We are having treatment at Queen Mary's Hospital Assisted Conception Unit in Roehampton and having to pay £500 a go!! They have recommended 3 attempts before IVF but I am thinking about going to a private clinic for the other 2 goes - can anyone recommend a good clinic?  Everyone was really nice at Queen Mary's but just felt we were not getting the best service especially as we are paying for treatment.

On basting I asked if I could lay down for half hour and they said that 5 minutes was enough!!  Bless my DP - he tried to keep the nurse talking for as long as possible so I could stay laying down for longer!!

Feeling much better this week and it's nearly fertile time again so think i will book myself in for a massage and try to relax.

I did try acupuncture when we were TTC naturally but after 3 months they told me they couldn't really help and the next stage would be IVF which I was a bit surprised about!!  Can anyone recommend a good acupuncturist or any other treatments I could try??  We also tried chinese herbs for a while but they were disgusting!!

Wishing you all lots of luck.

Lou xx


----------



## baby maggie (Jul 26, 2005)

Hi Louju,
I'm new too and also unexplained infertility.
had my 1st IUI on Monday, off work now feeling crap and not very optimistic about success.
Where are u having yr treatment?
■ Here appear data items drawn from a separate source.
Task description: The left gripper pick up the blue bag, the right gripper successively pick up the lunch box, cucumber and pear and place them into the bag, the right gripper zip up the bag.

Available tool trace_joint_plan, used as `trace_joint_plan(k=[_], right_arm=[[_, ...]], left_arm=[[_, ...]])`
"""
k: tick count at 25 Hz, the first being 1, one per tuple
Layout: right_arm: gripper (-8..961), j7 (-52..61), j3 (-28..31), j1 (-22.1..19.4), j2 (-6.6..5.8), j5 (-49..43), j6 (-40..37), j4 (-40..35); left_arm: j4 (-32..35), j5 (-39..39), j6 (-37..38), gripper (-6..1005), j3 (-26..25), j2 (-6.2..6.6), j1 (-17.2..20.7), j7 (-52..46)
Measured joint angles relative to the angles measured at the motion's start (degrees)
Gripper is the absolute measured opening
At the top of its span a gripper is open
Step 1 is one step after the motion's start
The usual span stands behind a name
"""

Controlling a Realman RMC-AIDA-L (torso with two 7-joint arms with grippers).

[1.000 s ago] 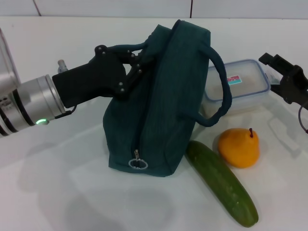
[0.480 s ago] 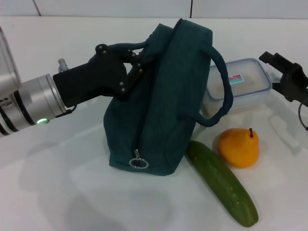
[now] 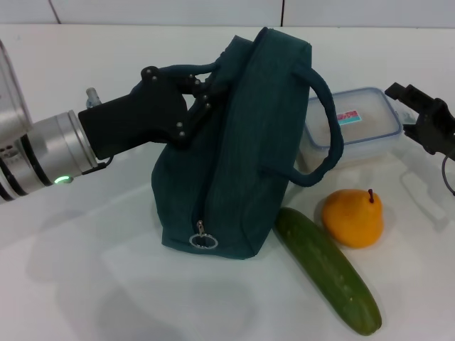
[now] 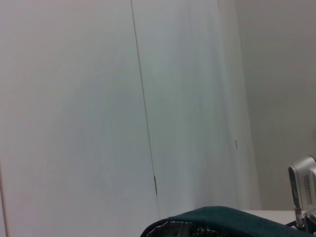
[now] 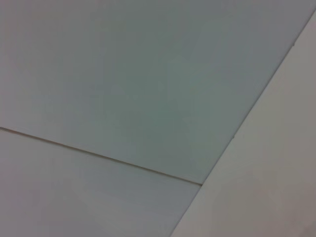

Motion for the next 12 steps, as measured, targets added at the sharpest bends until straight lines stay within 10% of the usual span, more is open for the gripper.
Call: trace_joint_plan(k=[12], right_arm=[[438,-0.4,0.0,0.3,0.19,0.0,0.2,0.0]], left_arm=[[0.0,0.1,0.0,48,0.0,0.00,-0.2,0.1]])
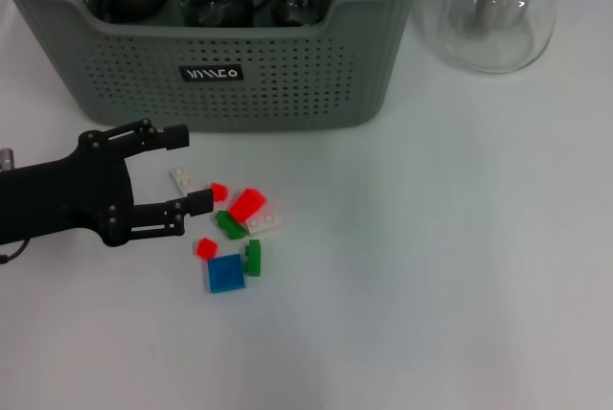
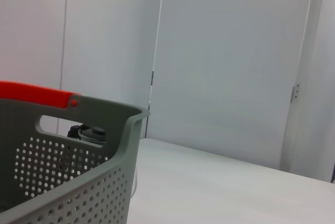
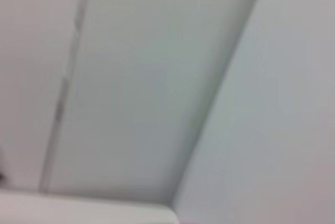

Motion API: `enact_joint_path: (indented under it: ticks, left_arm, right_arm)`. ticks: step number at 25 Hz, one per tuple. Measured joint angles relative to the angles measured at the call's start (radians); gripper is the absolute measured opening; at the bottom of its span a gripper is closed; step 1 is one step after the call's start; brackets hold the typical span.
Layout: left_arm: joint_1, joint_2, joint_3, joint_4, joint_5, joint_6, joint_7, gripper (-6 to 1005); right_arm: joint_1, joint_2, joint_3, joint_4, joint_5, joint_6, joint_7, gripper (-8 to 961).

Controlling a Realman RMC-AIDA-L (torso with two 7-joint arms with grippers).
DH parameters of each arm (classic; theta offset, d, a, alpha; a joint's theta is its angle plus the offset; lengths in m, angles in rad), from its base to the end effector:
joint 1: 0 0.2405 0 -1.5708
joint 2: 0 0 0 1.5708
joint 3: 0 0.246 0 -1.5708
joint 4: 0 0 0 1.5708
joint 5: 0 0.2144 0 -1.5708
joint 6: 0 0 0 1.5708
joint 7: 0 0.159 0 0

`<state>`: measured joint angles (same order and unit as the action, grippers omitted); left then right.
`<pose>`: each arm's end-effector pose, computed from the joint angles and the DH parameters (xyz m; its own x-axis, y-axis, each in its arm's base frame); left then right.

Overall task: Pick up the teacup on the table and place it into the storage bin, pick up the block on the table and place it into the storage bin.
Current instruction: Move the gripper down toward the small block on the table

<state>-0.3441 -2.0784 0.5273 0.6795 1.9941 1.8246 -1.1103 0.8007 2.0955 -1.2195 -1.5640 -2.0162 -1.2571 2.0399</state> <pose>-0.2871 0.2640 0.0196 0.7697 0.1828 0.6117 0.3689 -0.9093 -0.1925 -0.0355 0.3855 0.0511 0.9094 0.2221 -0.3517 0.0365 -0.8849 -0.4643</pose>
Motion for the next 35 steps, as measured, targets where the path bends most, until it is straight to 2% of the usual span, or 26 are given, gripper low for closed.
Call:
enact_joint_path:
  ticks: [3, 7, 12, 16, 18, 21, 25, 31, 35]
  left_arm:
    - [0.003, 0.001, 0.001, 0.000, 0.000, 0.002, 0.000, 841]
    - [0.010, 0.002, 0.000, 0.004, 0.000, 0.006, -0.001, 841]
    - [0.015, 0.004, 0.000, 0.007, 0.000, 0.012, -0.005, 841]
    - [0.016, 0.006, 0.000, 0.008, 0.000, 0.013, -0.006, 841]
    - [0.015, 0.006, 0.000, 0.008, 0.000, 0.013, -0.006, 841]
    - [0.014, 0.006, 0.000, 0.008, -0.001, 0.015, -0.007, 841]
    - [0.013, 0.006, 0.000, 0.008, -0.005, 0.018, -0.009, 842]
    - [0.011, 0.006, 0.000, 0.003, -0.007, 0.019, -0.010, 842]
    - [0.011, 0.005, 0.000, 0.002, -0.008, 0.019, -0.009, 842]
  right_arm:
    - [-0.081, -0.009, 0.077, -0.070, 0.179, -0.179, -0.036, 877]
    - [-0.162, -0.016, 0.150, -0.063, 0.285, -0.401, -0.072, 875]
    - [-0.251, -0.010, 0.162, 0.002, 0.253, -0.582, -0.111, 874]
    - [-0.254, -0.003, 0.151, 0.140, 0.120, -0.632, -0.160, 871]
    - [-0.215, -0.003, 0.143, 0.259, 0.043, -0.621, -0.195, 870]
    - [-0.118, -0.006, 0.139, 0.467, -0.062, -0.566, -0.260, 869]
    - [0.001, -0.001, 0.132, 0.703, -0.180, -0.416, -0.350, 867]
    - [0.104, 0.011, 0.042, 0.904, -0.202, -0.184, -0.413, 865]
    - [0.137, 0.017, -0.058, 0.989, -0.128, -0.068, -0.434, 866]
I'm at UCH.
xxx


----------



## louju (Jun 28, 2005)

Hiya,

I am having treatment at Queen Mary's hospital, Roehampton in the assisted conception unit.  1st attempt didn't work but i am excited about 2nd try which we shall start next month (having a month off).

How are you feeling?  I have my fingers crossed for you!!

Lou x


----------



## suzyj (Jul 15, 2005)

Hi Jazmine,

I'm having iui at UCH as well!  I'm having my last scan tomorrow and then probably insemination on saturday.  Who is your consultant there?  I am seeing Dr Ranieri but don't really like him.  I find the nurses really friendly though, how about you?  The 2ww is the worst part of it all though isn't it?  

Suzy.

Hi Lou,

My acupunturist is really good, she works in Balham and Colliers Wood though, if you are interested i can give you her details?  She has been treating me for 3 months now and my periods are so much less painful and heavy than they used to be which is good.  She is giving me acupunture while I have the iui and will have a session on Saturday before i have the insemination.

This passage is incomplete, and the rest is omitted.